Nellie McKay does Doris Day
And yet that’s what this is. Yes, there’s a whimsy to the arrangements (nobody these days could sing the lyrics to “Send Me No Flowers” straight-faced), but there’s no winking or nudging. McKay clearly has a feel, and a love, for these songs and the sensibility they reflect.
A few weeks ago, my friend and Stereophile colleague Michael Fremer went to a Jazz At Lincoln Center “listening party,” marking the album’s release, and I think it’s fair to say we were both a bit smitten by her charms. With her wavy blonde hair, broad smile, and polite shyness (whether real or feigned), she seemed a throwback to the ‘30s or ‘40s, a character that Carole Lombard might have played in a screwball comedy.
Besides talking about the album, she sang a couple of the tunes live, accompanying herself on a ukulele—such a pure, lovely voice. She clearly has the chops for this sort of music.
The album’s mix churns her voice through a weird, though slight processing (which, as she clearly displayed at the party, was entirely unnecessary). Still, her singing is so strong, the effect detracts little, and the engineering otherwise (by the estimable James Farber) is impressive and palpable. (The CD and LP were both mastered from a digital file; the latter sounds better than the former but not by much.)

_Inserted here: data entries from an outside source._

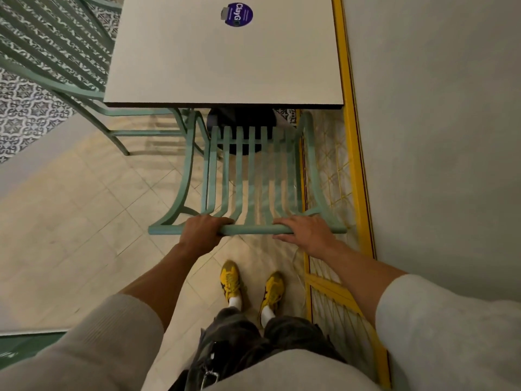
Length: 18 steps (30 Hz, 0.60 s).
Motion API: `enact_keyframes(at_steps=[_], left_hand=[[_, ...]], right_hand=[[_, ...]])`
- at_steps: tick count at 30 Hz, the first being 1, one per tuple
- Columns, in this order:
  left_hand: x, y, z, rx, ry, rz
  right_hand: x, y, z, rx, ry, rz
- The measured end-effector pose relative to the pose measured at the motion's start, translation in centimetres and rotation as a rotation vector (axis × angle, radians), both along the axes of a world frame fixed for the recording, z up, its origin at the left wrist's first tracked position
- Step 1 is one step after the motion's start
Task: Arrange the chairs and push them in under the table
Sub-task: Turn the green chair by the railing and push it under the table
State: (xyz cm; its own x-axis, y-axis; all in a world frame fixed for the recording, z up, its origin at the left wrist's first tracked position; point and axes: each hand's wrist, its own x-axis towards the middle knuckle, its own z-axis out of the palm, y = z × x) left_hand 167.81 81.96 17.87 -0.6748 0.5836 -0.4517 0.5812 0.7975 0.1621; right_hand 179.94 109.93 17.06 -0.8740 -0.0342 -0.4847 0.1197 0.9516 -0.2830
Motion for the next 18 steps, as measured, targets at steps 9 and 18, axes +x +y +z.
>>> enact_keyframes(at_steps=[9, 18], left_hand=[[-2.0, 1.4, 0.1, 0.004, -0.056, 0.015], [-2.2, 0.7, 2.1, -0.030, -0.288, 0.052]], right_hand=[[-2.1, 0.9, 1.3, -0.008, -0.058, -0.021], [-2.5, 0.1, 3.3, -0.051, -0.101, -0.121]])
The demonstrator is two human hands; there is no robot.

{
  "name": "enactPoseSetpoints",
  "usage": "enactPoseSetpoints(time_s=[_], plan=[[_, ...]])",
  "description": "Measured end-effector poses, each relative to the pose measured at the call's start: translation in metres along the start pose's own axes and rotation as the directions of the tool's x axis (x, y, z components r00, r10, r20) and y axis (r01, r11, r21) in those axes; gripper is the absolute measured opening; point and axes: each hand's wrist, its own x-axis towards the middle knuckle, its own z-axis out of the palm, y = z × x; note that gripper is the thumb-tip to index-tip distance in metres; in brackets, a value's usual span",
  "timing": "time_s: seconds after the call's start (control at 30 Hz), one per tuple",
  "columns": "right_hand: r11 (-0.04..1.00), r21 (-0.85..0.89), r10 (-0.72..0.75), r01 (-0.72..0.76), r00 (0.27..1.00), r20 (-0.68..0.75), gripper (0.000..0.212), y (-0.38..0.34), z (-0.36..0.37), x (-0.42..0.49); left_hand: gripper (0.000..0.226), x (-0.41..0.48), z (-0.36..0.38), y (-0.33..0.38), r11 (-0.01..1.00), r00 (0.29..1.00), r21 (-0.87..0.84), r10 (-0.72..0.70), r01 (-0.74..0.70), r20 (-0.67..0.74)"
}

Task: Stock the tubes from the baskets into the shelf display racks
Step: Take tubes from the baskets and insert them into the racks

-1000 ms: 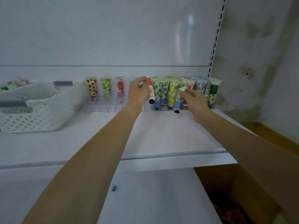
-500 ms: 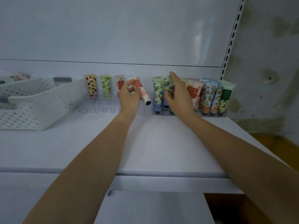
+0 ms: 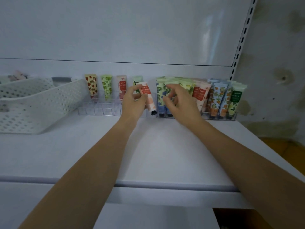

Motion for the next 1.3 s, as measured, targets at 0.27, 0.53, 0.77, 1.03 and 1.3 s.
enactPoseSetpoints(time_s=[0.27, 0.53, 0.77, 1.03, 1.3], plan=[[0.894, 0.368, 0.160, -0.257, 0.949, 0.273, 0.053, -0.009, 0.006, -0.010, 0.029, -0.023, 0.001, 0.007, 0.997, 0.972, -0.059, -0.033, 0.048, 0.231], [0.909, 0.340, 0.227, -0.241, 0.970, 0.080, 0.082, 0.003, -0.013, -0.005, 0.025, -0.026, -0.001, 0.006, 0.981, 0.951, 0.113, 0.118, -0.156, 0.284], [0.951, 0.104, 0.307, -0.291, 0.926, -0.218, 0.091, 0.022, -0.041, -0.002, 0.043, -0.022, -0.011, -0.016, 0.551, 0.916, 0.738, 0.146, -0.390, 0.375], [0.915, 0.036, 0.390, -0.402, 0.859, -0.332, 0.084, 0.043, -0.061, -0.001, 0.049, -0.018, -0.013, -0.023, 0.410, 0.927, 0.859, -0.078, -0.305, 0.367], [0.880, -0.227, 0.364, -0.417, 0.900, -0.241, 0.067, 0.043, -0.054, -0.007, 0.048, -0.012, -0.013, -0.029, 0.420, 0.920, 0.851, -0.089, -0.314, 0.383]])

Besides singing, McKay, who’s 27, co-produced the album (with her mother, actress Robin Pappas), arranged all but two of the 13 tracks, and plays eight instruments, usually a few of them (overdubbed, of course) at once. In some ways, the most swaying tunes are those where she plays all the instruments on the track: piano, organ, bells, and tambora on “The Very Thought of You,” and ukulele, bells, and mellotron on “Send Me No Flowers.”
Very nice with brandy, or hot chocolate, on a cold winter night.